Your instructions: Each line below containing the word "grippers" needs to be shown.

Recorded information:
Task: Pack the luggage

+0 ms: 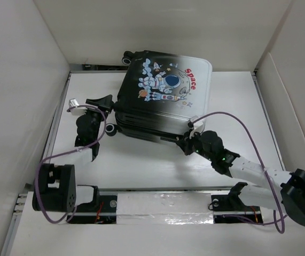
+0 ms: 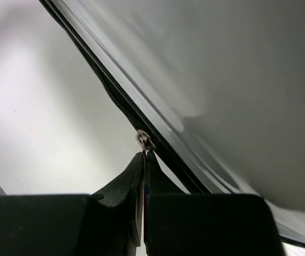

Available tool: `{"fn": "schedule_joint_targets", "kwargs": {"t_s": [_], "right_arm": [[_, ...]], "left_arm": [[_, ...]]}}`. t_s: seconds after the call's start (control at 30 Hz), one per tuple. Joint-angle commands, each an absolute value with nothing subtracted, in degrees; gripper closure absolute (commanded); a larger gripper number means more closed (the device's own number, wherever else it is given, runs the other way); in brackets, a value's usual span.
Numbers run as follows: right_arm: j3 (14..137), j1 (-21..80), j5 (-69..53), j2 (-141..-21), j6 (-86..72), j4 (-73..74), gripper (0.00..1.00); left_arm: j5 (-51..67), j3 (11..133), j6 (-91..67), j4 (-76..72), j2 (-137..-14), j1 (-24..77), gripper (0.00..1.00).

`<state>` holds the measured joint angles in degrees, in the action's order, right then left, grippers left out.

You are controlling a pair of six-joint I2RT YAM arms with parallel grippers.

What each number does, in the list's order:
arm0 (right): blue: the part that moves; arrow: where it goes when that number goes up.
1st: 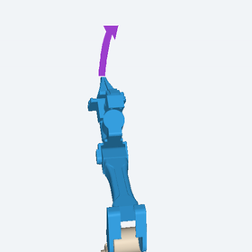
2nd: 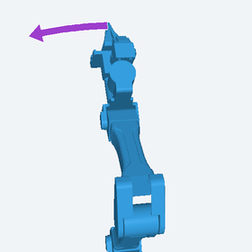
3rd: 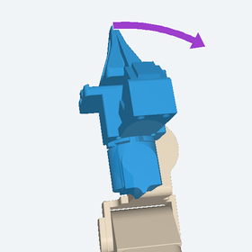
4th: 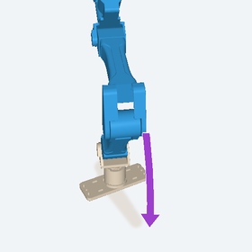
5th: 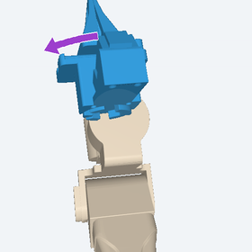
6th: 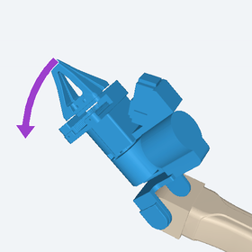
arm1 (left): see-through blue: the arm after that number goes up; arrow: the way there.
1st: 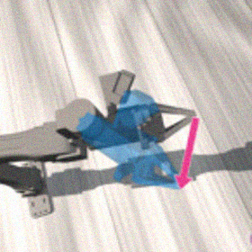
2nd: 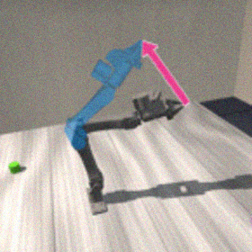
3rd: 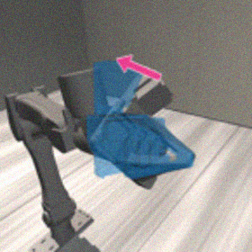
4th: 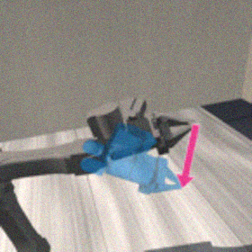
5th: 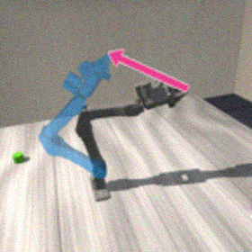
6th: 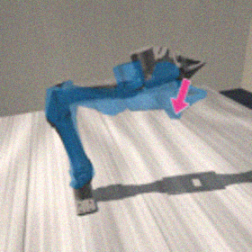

Written answer:
`<state>` holds the measured joint angles in degrees, in the action's order, right then left, grippers left out.
You are controlling a pair of six-joint I2RT YAM arms with parallel grippers.

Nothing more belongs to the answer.